Description of the task —
Go line by line through the data below and count those with the string "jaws". Give the number only.

Dataset extract —
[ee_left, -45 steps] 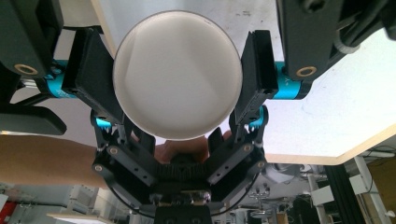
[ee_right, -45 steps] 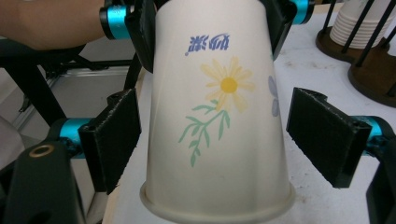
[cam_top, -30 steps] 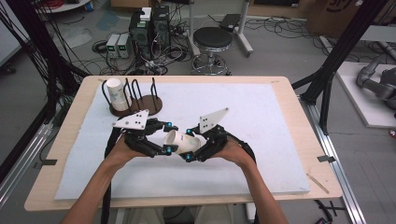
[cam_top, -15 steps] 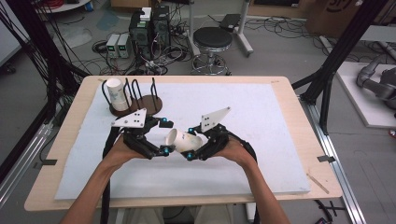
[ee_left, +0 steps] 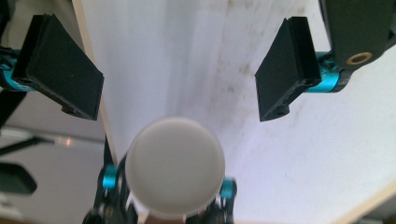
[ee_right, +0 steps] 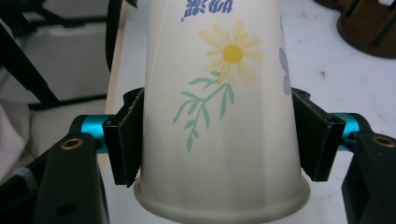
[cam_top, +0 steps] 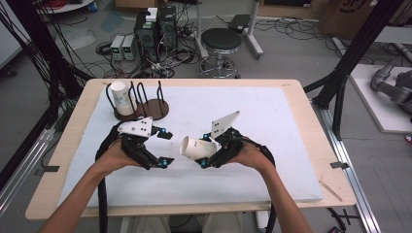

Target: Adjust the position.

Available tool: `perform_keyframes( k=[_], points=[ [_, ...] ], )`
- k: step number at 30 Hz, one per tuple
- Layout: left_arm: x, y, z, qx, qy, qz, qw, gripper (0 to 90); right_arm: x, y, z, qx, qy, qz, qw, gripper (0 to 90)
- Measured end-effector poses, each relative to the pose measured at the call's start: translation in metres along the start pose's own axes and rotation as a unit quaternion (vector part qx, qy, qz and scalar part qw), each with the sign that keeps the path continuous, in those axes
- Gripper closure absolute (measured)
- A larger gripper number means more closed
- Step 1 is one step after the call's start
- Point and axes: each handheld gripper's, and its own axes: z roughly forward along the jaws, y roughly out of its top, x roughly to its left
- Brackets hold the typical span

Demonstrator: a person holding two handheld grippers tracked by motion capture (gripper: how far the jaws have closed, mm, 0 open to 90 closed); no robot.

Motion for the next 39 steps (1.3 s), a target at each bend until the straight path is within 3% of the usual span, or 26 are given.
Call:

The answer —
2